The ripples are caused by a thin-film layer on the CCD sensor.  Diffraction efficiency of the grating and the sensitivity of the silicon sensor also have strong wavelength dependence.  For HRS-BD1 spectrometers, the single small sharp dip is caused by the transition on the order-sorting filter.  This dip will become smaller when the cone of the input light is greater.  All these factors together distort the measured spectrum.

There's a simple solution to this issue.  The distortions can be all calibrated out by a radiometric calibration.  We provide the calibration service at our factory for a nominal fee.  The absolute irradiance calibration can be ordered at the time of or after your spectrometer purchase.

You can also perform the calibration if you have a light source with known spectrum (a radiometrically calibrated source).  The standard software that comes with the spectrometer includes the necessary calibration functions.

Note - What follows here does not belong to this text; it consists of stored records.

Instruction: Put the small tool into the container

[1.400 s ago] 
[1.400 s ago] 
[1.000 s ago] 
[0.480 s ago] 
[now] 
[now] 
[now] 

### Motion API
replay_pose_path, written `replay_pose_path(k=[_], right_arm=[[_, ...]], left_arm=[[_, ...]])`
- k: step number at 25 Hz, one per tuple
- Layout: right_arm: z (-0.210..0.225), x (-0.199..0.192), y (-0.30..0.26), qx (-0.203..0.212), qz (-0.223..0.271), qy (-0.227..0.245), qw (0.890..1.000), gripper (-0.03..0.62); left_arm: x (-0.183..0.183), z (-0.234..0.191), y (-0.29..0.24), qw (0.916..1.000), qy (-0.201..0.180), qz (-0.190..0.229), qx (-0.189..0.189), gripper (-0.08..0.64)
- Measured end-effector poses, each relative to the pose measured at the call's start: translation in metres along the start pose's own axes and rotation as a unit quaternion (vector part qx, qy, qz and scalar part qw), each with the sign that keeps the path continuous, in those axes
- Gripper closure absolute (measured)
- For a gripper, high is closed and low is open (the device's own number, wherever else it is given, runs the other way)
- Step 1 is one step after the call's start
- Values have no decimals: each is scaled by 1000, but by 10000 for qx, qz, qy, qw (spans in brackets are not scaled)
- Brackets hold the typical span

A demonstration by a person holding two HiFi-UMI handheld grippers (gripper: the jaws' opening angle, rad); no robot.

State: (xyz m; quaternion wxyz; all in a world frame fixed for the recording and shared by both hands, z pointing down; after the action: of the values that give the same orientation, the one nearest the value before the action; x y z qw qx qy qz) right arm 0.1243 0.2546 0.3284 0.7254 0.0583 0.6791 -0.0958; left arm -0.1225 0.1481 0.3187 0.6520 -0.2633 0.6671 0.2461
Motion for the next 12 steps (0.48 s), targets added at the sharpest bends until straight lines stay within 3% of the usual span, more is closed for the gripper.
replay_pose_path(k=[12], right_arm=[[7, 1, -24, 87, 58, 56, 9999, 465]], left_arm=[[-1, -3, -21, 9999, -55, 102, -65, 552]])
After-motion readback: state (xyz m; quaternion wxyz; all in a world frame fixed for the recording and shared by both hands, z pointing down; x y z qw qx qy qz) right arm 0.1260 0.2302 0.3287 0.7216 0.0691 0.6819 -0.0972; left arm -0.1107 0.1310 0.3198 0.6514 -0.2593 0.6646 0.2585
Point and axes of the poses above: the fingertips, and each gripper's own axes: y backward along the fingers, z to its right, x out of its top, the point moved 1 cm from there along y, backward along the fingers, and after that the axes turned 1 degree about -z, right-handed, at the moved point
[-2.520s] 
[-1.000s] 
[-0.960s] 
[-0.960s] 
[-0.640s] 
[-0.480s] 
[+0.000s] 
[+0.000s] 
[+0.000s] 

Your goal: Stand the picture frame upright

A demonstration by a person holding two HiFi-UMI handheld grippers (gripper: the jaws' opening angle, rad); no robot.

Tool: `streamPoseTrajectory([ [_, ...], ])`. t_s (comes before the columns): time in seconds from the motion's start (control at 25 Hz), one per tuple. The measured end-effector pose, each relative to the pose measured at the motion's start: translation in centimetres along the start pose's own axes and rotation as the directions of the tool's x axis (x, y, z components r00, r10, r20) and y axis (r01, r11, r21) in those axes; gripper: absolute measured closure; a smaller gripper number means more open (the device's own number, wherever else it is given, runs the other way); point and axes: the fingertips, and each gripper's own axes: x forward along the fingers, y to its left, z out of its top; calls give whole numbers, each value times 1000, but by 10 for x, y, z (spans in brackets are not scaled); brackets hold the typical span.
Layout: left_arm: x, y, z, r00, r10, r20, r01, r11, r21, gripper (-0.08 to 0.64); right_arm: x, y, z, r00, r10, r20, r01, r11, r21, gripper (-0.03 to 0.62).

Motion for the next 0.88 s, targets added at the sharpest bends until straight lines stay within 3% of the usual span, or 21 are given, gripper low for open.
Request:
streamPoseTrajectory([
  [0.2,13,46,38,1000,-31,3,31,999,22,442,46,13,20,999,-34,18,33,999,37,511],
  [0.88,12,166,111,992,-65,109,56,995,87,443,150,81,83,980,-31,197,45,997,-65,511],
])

  1. How do I upgrade the spectrometer software?
1). Do not delete your existing software yet because it contains the wavelength calibration file specific to your spectrometer;
2). Download the new software from our website and save it in a separate folder;
3). Copy the para.ini file and the “ModuleNo_SerialNo” sub-directory from you OLD application/appdata/ folder to the NEW application/appdata/ folder. Here, "ModuleNo" and "SerialNo" are the Module Number (e.g. HRS-VIS-025) and the Serial Number (e.g. 13-100528-001) of the spectrometer, respectively. In this specific example, the sub-directory name will be "HRS-VIS-025_13-100528-001)". This operation replaces the new para file with the old para file which contains the wavelength calibration specific to your spectrometer. Other calibration data such as irradiance calibration are also copied through this operation;
4). Now run the new spectrometer software.

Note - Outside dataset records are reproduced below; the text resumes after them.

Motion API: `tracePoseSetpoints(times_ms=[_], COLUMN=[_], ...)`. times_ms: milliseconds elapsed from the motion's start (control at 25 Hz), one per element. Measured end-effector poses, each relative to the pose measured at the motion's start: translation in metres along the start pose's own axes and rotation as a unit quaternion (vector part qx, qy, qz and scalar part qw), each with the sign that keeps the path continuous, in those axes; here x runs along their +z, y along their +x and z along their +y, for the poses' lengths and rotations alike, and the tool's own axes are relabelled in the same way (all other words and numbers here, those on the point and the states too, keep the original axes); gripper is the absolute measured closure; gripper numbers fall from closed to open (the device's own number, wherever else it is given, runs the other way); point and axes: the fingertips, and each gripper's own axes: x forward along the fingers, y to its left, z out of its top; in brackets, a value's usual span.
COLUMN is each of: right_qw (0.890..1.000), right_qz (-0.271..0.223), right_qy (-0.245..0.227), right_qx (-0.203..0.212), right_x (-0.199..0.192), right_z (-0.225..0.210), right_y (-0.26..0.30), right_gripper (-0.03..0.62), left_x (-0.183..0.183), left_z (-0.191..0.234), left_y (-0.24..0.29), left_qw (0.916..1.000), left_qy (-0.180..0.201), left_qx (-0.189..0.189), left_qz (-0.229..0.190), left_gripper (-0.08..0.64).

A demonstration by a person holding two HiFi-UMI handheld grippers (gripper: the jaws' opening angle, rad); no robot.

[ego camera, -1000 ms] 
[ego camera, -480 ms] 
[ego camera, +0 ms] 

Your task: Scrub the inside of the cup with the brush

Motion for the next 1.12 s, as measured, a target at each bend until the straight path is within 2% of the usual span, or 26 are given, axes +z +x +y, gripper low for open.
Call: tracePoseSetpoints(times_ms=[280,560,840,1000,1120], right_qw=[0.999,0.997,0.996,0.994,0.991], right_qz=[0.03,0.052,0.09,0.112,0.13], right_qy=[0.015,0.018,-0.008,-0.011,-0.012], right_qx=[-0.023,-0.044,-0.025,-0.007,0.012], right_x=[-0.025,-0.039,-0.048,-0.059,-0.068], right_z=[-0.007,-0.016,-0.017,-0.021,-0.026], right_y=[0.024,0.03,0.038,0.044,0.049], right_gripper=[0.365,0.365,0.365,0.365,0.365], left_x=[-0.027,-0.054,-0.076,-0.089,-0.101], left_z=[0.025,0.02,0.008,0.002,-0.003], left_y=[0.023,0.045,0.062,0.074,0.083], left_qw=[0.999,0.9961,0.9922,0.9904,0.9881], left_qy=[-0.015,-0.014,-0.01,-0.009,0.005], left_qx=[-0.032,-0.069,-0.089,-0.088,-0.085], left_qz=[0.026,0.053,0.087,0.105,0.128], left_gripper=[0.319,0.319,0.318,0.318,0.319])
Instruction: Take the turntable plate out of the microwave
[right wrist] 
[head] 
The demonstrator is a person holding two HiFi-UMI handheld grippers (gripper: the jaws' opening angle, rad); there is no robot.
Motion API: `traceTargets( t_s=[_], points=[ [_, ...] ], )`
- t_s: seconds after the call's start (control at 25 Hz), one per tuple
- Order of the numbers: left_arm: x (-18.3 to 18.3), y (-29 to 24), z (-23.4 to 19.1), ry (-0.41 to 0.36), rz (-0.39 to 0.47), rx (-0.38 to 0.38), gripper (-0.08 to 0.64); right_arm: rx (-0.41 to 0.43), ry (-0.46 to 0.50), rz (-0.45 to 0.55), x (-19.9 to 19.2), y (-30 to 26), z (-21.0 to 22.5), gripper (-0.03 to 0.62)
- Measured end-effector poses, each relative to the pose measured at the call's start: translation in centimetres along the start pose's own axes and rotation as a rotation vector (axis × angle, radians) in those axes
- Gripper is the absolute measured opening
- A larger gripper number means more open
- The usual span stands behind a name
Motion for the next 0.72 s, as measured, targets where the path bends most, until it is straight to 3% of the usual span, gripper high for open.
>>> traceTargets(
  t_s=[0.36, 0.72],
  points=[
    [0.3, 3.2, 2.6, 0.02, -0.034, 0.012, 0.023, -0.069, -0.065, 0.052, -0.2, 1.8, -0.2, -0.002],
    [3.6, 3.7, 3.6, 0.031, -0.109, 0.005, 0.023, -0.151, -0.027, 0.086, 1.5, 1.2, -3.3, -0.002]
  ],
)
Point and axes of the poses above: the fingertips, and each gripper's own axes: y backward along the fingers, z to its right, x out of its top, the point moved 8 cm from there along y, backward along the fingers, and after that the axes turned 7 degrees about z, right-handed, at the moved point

      9. What do I do if I have more than one spectrometers?

1). You can install the software by copying the content of the CDROM (of the first spectrometer) to a local directory (say "mySpectrometers"), and this installs the software for the first spectrometer;
2). For other following spectrometers, each should come with its own companion CD. All CD's contain the same software but with different calibration information. The device-specific calibration information is stored under the following directory: "\Application\Appdata\ModuleNo_SerialNo". Please note that, in the above directory name, "ModuleNo" and "SerialNo" are respectively the Module Number and the Serial Number of the particular spectrometer. If one has (for example) a spectrometer with model # HRS-VIS-025 and serial # 13-100528-001, the sub-directory name should be "\Application\Appdata\HRS-VIS-025_13-100528-001".
One can copy the above sub-directory into the local directory mentioned in Step 1) above (i.e. "mySpectrometer") and save it under "mySpectrometers\Application\Appdata".
Now, there should be multiple "\ModuleNo_SerialNo" sub-directories under "mySpectrometers\Application\Appdata" directory. For example, if one has two spectrometers as following:
  • Model#: HRS-VIS-025, and Serial #: 13-100528-001; and
  • Model#: HRS-VIS-025, and Serial#: 13-110221-003
There should be two sub-directories under "mySpectrometers\Application\Appdata" directory:
"\HRS-VIS-025_13-100528-001" and "\HRS-VIS-025_13-110221-003".
     10. Where does the software look for calibration information?

1). The spectrometer application software (either “Mightex_SSE_App.exe” or user's own application software developed based on SDK) will load “MT_Spectrometer_SDK.dll”;
2). “MT_Spectrometer_SDK.dll” will search for calibration info at the following locations:
a). .\Appdata\para.ini
b). .\Appdata\ModuleNo_SerialNo
(Note: “.\” above means the directory where “MT_Spectrometer_SDK.dll” is located.)
3). If “MT_Spectrometer_SDK.dll” is unable to find calibration data in either of the locations, it will show a warning box.

     11. What's the wavelength calibration accuracy of Mightex's spectrometers?

The wavelength calibration accuracy is 0.4nm for HRS-BD1-xxx spectrometers, and 0.2nm for other spectrometers.